Bruce Bower writes: Contrary to a popular idea among researchers, modern states haven’t dulled people’s long-standing taste for killing each other in battle, a controversial new study concludes. But living in a heavily populated society may up one’s odds of surviving a war, two anthropologists propose.

As a population grows, larger numbers of combatants die in wars, but those slain represent a smaller average percentage of the total population, say Dean Falk of Florida State University in Tallahassee and Charles Hildebolt of Washington University School of Medicine in St. Louis. That pattern holds for both small-scale and state societies, the researchers report online October 13 in Current Anthropology.
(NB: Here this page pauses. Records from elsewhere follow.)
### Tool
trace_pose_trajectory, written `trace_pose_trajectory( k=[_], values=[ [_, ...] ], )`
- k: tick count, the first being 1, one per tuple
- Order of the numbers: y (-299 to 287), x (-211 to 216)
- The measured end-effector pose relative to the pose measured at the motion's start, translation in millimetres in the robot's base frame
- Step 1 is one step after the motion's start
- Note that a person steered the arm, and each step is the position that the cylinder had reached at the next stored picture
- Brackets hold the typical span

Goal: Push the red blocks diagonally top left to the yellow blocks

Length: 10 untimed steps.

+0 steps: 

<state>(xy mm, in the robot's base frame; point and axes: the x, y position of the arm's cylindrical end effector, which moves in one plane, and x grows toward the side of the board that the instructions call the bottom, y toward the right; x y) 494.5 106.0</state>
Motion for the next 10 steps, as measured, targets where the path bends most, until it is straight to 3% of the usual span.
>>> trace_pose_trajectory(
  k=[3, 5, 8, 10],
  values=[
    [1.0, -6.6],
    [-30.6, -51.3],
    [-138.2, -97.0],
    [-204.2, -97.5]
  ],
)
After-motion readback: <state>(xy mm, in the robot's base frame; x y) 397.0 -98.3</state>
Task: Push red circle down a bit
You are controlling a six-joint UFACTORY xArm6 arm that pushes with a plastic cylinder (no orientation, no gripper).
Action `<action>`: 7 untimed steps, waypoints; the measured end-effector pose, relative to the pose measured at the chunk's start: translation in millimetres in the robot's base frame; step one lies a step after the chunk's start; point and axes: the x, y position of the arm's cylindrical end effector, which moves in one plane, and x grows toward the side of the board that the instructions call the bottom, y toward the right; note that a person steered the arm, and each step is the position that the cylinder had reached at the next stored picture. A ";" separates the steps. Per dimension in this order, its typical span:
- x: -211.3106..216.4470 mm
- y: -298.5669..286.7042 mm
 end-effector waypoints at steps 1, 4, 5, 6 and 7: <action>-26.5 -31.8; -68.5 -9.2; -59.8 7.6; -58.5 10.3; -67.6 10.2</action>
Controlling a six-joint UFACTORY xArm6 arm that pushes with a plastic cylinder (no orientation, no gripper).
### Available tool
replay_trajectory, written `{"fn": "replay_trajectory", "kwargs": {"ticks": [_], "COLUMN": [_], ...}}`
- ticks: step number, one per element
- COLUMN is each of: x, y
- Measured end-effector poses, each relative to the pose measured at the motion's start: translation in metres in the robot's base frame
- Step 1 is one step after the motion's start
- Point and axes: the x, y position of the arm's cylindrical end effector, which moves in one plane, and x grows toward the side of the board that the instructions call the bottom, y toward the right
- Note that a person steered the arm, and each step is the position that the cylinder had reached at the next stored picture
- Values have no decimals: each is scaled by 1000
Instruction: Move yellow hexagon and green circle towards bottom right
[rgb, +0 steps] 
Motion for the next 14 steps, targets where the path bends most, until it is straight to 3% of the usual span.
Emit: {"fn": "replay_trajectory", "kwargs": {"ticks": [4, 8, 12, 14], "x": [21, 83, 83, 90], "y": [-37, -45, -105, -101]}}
Increasing absolute numbers of war dead in human societies have resulted from the invention of ever-more-lethal weapons, from stone axes to airborne bombers, the researchers suspect. But Falk and Hildebolt show that states, which centralize political power in a bureaucratic government, are less likely to lose large portions of their populations to war than are small-scale societies, such as hunter-gatherers. That’s a consequence of large populations acting as a buffer against war casualties among noncombatants, not a lesser appetite for violence, the researchers contend.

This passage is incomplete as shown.